PROBLEM DESCRIPTION
Of all the lines below, return only those starting with the line holding "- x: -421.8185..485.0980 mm" and going on through the line holding "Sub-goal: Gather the", exactly as written.
════════════════
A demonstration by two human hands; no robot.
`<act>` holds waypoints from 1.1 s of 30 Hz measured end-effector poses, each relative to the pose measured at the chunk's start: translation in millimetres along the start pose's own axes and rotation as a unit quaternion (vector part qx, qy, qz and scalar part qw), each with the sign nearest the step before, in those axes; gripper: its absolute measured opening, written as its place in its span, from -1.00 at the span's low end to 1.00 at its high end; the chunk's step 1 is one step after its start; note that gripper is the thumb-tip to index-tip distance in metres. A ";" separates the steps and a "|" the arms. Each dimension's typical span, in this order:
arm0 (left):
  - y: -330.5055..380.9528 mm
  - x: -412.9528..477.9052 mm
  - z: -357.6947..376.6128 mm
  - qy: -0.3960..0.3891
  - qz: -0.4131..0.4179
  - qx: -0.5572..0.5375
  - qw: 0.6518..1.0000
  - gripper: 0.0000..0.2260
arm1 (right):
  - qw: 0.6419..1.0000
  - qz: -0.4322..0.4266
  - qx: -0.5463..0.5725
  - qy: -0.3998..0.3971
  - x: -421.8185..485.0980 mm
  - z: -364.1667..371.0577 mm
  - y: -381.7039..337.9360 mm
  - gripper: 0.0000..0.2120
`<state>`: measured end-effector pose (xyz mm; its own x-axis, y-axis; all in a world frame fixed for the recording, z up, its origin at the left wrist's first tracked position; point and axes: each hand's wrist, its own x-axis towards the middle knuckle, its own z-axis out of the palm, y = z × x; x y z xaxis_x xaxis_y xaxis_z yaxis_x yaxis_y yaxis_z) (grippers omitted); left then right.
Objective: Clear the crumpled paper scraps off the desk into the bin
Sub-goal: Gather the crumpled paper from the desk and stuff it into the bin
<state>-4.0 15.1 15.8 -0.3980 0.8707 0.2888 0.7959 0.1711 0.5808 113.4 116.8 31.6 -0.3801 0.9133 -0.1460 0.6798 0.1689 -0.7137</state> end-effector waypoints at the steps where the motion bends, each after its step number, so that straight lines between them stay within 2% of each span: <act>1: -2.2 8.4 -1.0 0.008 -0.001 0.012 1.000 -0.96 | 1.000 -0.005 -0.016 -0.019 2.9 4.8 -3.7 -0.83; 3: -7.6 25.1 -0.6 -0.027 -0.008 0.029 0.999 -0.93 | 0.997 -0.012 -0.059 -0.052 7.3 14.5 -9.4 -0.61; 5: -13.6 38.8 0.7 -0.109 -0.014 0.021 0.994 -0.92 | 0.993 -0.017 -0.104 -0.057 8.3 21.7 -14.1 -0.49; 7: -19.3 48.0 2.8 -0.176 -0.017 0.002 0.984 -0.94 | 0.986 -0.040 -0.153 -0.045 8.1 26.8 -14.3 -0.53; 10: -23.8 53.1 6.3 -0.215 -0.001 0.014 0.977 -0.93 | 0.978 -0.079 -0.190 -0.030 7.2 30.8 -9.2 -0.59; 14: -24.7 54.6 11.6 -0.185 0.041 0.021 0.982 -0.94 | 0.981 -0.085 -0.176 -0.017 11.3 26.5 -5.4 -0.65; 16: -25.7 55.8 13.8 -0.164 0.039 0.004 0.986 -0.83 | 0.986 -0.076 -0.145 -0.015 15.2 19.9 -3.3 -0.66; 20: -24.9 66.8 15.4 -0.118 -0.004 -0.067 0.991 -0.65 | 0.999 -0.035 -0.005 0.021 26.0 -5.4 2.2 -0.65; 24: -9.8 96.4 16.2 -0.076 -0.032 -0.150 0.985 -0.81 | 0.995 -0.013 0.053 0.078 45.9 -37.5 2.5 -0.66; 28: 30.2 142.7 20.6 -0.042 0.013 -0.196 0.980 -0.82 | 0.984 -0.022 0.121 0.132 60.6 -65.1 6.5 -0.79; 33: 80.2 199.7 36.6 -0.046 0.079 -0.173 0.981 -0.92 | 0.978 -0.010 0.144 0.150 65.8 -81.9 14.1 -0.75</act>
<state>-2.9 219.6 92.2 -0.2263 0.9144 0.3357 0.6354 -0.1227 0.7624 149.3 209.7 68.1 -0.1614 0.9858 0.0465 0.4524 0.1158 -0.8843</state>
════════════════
ANSWER SPACE
  - x: -421.8185..485.0980 mm
  - z: -364.1667..371.0577 mm
  - y: -381.7039..337.9360 mm
  - gripper: 0.0000..0.2120
`<state>`: measured end-effector pose (xyz mm; its own x-axis, y-axis; all in a world frame fixed for the recording, z up, its origin at the left wrist's first tracked position; point and axes: each hand's wrist, its own x-axis towards the middle knuckle, its own z-axis out of the palm, y = z × x; x y z xaxis_x xaxis_y xaxis_z yaxis_x yaxis_y yaxis_z) (grippers omitted); left then right.
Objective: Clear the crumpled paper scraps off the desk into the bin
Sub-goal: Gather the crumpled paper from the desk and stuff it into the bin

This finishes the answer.